**Work order**. Leave out any picture and return the remaining listing below exactly as given.

**Material provided**.

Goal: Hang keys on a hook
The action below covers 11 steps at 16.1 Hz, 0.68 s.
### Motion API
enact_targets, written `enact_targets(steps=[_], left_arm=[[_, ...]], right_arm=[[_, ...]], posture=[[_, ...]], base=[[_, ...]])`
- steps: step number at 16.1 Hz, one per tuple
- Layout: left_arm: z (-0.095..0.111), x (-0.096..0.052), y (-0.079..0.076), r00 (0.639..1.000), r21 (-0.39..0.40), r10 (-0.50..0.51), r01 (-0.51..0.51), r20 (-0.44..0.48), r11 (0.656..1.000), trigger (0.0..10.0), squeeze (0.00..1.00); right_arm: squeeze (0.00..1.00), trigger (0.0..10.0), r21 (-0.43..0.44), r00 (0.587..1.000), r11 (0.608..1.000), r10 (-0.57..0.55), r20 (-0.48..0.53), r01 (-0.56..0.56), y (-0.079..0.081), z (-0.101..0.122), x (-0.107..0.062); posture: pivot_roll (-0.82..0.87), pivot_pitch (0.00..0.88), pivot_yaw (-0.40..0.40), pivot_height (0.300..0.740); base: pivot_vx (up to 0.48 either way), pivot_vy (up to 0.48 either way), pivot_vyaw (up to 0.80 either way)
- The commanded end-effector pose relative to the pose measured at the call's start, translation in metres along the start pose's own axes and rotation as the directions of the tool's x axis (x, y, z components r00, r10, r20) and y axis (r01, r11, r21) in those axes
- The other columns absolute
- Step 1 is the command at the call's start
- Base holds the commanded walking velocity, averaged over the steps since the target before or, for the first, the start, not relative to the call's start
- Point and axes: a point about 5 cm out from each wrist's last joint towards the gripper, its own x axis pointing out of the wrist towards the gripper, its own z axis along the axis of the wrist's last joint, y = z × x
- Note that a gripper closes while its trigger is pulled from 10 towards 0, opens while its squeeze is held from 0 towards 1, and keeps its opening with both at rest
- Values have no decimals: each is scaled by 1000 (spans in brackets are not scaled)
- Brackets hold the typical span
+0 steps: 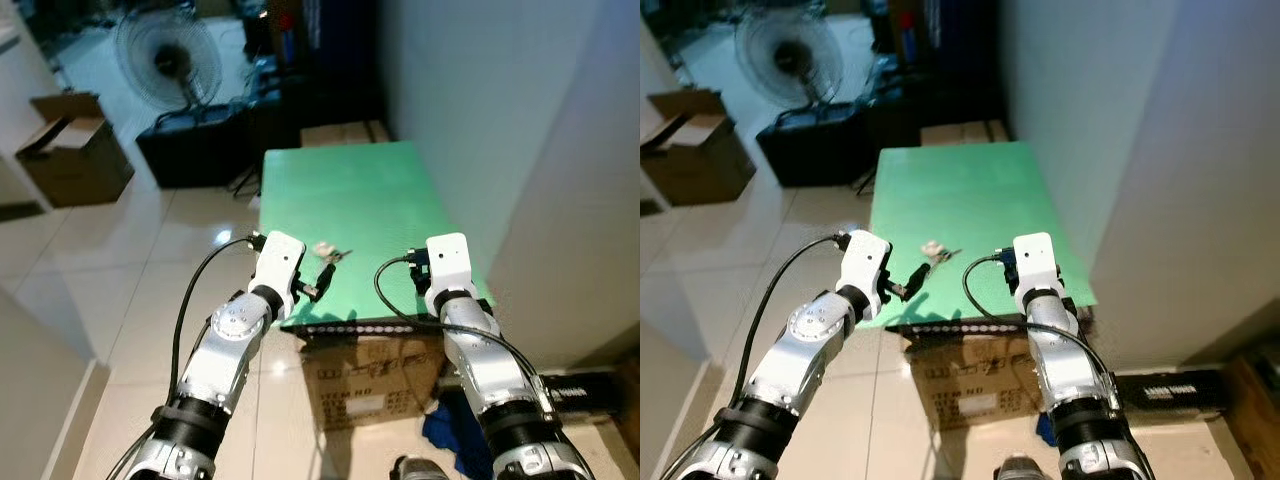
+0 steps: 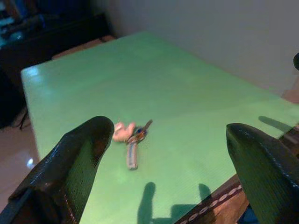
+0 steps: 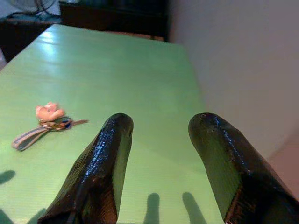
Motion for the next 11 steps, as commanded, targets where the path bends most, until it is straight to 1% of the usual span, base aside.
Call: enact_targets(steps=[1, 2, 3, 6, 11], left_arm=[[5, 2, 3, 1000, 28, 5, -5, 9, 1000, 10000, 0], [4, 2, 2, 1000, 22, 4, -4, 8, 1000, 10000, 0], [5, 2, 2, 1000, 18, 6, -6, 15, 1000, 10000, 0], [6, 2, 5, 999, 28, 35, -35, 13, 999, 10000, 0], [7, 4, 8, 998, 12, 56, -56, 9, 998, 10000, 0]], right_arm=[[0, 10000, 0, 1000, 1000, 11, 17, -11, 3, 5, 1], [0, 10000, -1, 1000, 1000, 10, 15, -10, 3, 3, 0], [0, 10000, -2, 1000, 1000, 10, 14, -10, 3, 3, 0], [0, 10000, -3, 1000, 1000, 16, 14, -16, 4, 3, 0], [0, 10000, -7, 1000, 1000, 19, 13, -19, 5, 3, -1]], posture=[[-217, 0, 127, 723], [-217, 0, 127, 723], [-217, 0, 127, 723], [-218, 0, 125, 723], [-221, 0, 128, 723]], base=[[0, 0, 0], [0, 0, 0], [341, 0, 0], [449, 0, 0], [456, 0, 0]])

**Reply to the exercise**.
Goal: Hang keys on a hook
The action below covers 11 steps at 16.1 Hz, 0.68 s.
### Motion API
enact_targets, written `enact_targets(steps=[_], left_arm=[[_, ...]], right_arm=[[_, ...]], posture=[[_, ...]], base=[[_, ...]])`
- steps: step number at 16.1 Hz, one per tuple
- Layout: left_arm: z (-0.095..0.111), x (-0.096..0.052), y (-0.079..0.076), r00 (0.639..1.000), r21 (-0.39..0.40), r10 (-0.50..0.51), r01 (-0.51..0.51), r20 (-0.44..0.48), r11 (0.656..1.000), trigger (0.0..10.0), squeeze (0.00..1.00); right_arm: squeeze (0.00..1.00), trigger (0.0..10.0), r21 (-0.43..0.44), r00 (0.587..1.000), r11 (0.608..1.000), r10 (-0.57..0.55), r20 (-0.48..0.53), r01 (-0.56..0.56), y (-0.079..0.081), z (-0.101..0.122), x (-0.107..0.062); posture: pivot_roll (-0.82..0.87), pivot_pitch (0.00..0.88), pivot_yaw (-0.40..0.40), pivot_height (0.300..0.740); base: pivot_vx (up to 0.48 either way), pivot_vy (up to 0.48 either way), pivot_vyaw (up to 0.80 either way)
- The commanded end-effector pose relative to the pose measured at the call's start, translation in metres along the start pose's own axes and rotation as the directions of the tool's x axis (x, y, z components r00, r10, r20) and y axis (r01, r11, r21) in those axes
- The other columns absolute
- Step 1 is the command at the call's start
- Base holds the commanded walking velocity, averaged over the steps since the target before or, for the first, the start, not relative to the call's start
- Point and axes: a point about 5 cm out from each wrist's last joint towards the gripper, its own x axis pointing out of the wrist towards the gripper, its own z axis along the axis of the wrist's last joint, y = z × x
- Note that a gripper closes while its trigger is pulled from 10 towards 0, opens while its squeeze is held from 0 towards 1, and keeps its opening with both at rest
- Values have no decimals: each is scaled by 1000 (spans in brackets are not scaled)
- Brackets hold the typical span
+0 steps: 
+0 steps: 
+0 steps: 
Motion for the next 11 steps, as commanded, targets where the path bends most, until it is straight to 1% of the usual span, base aside.
Call: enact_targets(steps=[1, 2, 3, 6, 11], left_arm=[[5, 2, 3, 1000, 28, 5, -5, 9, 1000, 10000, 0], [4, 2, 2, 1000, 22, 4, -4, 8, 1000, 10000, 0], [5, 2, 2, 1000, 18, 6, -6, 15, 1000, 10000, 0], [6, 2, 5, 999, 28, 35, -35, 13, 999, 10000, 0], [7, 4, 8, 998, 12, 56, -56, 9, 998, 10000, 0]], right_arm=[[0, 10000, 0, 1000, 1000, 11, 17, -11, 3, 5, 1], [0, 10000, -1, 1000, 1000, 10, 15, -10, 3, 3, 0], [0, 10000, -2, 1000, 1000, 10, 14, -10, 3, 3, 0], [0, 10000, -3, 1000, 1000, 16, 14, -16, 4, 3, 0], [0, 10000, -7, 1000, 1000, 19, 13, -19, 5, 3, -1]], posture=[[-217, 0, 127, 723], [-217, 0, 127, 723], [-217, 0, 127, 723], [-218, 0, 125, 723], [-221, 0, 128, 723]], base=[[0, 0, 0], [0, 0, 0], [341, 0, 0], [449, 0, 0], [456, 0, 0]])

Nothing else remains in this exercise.